Осенью 1939 года меня вызвали в партийный комитет Метро-проекта и предложили работать агитатором в домах-общежитиях Метростроя. И когда я сообщила, что у меня арестован муж, секретарь парткома спокойно сказал:
— К вам это отношения не имеет.
Сам ли он так решил или получил какие-нибудь указания на мой счет от органов, так и осталось для меня тайной.
Во всяком случае, я не чувствовала к себе какого-нибудь недоверия и, как и все остальные, вела разную общественную работу в Метропроекте. Я оставалась руководителем группы, занимавшейся проектированием станции «Павелецкая-радиальная» со всеми примыкающими к ней сооружениями.

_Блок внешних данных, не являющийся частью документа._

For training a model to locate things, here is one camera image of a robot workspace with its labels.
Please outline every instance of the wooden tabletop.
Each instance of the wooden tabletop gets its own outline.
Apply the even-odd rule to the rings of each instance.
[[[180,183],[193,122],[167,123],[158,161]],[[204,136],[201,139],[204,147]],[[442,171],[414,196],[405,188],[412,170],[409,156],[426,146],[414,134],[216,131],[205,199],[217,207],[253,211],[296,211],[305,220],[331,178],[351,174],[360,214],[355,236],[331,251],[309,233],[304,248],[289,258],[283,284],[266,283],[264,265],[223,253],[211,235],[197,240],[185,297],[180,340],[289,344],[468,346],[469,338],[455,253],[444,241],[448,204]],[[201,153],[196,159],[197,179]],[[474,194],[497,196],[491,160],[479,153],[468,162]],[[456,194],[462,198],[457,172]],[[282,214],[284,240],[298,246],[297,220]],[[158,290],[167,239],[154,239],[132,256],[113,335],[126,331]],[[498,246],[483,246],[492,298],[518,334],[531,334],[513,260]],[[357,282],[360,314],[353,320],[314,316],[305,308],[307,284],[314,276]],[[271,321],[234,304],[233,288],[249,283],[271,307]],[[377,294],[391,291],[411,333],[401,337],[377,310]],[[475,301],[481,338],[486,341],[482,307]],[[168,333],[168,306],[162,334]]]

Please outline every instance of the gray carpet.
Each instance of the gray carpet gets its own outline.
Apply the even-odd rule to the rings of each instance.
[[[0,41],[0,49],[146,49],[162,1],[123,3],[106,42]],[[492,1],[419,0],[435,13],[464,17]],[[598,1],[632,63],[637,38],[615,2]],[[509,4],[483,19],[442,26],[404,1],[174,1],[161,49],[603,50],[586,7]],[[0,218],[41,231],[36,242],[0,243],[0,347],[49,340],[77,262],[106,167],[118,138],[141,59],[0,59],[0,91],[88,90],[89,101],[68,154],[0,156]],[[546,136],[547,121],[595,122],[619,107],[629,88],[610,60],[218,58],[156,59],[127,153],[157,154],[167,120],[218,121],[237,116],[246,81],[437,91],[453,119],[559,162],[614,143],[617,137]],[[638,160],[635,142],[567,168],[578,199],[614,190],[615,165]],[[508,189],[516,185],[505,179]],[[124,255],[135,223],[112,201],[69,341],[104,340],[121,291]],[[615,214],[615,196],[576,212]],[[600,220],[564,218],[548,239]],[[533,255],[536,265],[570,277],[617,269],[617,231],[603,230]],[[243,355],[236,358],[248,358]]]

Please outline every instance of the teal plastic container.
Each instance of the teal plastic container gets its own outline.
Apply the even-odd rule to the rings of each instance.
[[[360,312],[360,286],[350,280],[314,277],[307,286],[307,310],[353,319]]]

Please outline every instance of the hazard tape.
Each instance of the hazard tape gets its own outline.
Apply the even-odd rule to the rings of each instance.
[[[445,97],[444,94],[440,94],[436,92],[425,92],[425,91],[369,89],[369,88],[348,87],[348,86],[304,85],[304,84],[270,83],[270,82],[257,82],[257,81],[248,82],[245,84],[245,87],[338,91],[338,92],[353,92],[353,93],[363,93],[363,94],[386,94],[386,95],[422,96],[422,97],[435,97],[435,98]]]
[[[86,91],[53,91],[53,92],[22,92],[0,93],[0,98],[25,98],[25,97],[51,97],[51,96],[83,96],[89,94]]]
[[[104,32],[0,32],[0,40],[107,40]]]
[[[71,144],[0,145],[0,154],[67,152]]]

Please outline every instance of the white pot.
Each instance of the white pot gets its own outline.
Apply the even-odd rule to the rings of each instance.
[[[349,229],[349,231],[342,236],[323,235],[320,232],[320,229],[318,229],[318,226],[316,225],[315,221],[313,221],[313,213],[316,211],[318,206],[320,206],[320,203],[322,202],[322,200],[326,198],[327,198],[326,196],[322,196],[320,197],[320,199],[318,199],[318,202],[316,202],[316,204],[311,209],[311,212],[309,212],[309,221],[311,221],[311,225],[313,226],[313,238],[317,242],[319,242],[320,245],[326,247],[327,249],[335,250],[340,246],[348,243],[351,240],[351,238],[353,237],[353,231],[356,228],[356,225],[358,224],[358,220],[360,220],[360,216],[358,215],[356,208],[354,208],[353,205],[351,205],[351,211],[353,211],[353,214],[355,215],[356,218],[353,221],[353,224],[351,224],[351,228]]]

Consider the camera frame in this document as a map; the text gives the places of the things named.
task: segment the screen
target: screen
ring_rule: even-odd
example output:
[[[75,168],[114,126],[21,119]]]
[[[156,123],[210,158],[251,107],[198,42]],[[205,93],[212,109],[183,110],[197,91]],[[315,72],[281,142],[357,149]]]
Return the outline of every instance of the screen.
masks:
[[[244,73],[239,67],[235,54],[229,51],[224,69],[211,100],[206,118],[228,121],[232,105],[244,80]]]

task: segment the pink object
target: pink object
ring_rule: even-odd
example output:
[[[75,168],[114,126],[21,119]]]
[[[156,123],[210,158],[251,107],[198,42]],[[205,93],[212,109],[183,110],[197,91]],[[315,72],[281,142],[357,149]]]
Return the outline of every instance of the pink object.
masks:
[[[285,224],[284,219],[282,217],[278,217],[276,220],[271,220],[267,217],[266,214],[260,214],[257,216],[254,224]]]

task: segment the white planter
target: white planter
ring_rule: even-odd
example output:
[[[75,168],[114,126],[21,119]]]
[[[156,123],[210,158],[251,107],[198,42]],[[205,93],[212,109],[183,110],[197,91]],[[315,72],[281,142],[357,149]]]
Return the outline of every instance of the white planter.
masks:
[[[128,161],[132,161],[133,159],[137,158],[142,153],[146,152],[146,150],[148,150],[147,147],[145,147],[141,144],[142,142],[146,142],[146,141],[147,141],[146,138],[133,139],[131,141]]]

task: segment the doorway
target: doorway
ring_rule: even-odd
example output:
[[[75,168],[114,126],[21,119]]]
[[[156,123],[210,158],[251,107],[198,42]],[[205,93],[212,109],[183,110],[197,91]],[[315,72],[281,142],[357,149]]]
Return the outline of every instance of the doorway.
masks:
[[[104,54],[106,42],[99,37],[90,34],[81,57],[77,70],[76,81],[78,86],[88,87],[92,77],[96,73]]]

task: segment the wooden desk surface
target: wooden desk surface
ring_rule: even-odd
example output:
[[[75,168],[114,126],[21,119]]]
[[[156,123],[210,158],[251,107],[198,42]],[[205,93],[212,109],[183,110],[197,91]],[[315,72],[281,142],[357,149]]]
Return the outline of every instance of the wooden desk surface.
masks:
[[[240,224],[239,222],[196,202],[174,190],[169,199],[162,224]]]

Металлические конструкции станции «Павелецкая-радиальная» изготовлялись в Днепропетровске. Мне приходилось и раньше ездить туда в командировки, но в 1941 году в начале июня такая моя поездка приобрела особое значение. Конструкции были срочно нужны, а их изготовление завод задерживал.
На заводе оказалась сложная обстановка потому, что одновременно со мной туда прибыл еще один командированный, требовавший срочного изготовления конструкций для мостов где-то на Севере. Убеждая меня уступить ему право первенства, он говорил: «Если не будут срочно построены мосты, у нас заключенные в лагерях останутся без питания». Какой болью в сердце отозвались для меня эти слова! Я ведь тогда не знала, где находится Бабель, быть может, в этих самых лагерях. Молодой человек, заботившийся о заключенных, стал мне сразу симпатичен, и мы мирно договорились с заводом кому и в какие сроки будут изготовлены конструкции, чередуя эти сроки между собой. Он уступал мне, я ему. В Москву я возвратилась 14 июня, а 20-го выехала в командировку в Абхазию, где началось строительство железной дороги от Сочи до Сухуми с восемью тоннелями на ее пути. К тому времени в Новом Афоне уже имелась проектная группа Метропроекта, но ее требовалось усилить. Сначала я отказывалась ехать из-за того, что надо было снимать дачу и вывозить дочку с мамой за город. Начальство, заинтересованное в моей поездке, посоветовало взять девочку и маму с собой, и я согласилась. Задание заключалось в привязке порталов тоннелей к местности, решении на месте вопросов борьбы с оползнями, отвода воды и других. Предполагалось, что с этой работой проектная группа справится за один-полтора месяца.
С собой мы взяли только летние вещи.
Когда поезд подходил к станции Лазаревская, мы узнали, что началась война. Прямо на платформе состоялся митинг. Возвращаясь с митинга в вагон, четырехлетняя Лида весело сказала: «Ну вот, война кончилась». Многие пассажиры, доехав до Сочи, возвратились в Москву. Мы же на автобусе поехали в Новый Афон. Приехали ночью в кромешной тьме; огней зажигать было нельзя, немцы бомбили наши города.
Проектная группа занимала для работы один большой номер в гостинице. В этой же гостинице жили все наши сотрудники.
Управление строительством тоннелей находилось в Гудаутах, управление строительством железной дороги — в Сухуми.
Вместе с нами в Новом Афоне была размещена транспортная контора нашего строительства с автобазой.
Очень скоро после нашего приезда Новый Афон опустел. Старые курортники разъехались, новые не прибывали. Санатории закрылись, на пляжах никого.
Мы с утра работали, часто выезжали на строительство тоннелей для осуществления авторского надзора и иногда в Гудауты или Сухуми на различные совещания. Я поначалу занималась тоннелями 11 и 12 на Мюссерском перевале между Гаграми и Гудаутами, иногда приходилось ночевать в Гаграх в пустой гостинице Гагрипш. Пробиралась в номер со свечкой в полнейшей темноте. Заснуть было невозможно, мешали воспоминания о моем приезде в Гагры с Бабелем в 1933 году. Трудно представить себе Гагры с роскошной растительностью, в цвету совершенно безлюдными. В Новом Афоне, кроме местного населения, все же были строители тоннелей 13 и 14, сотрудники нашей проектной группы и транспортной конторы, шныряли туда и обратно полуторки, изредка появлялись легковые машины начальства.
Проектной работы оказалось гораздо больше, чем первоначально предполагалось, так как из-за плохих карт местности ни один из порталов тоннелей, запроектированных в Москве, в натуре не попадал в нужное место. Все чертежи порталов тоннелей пришлось проектировать и рассчитывать заново.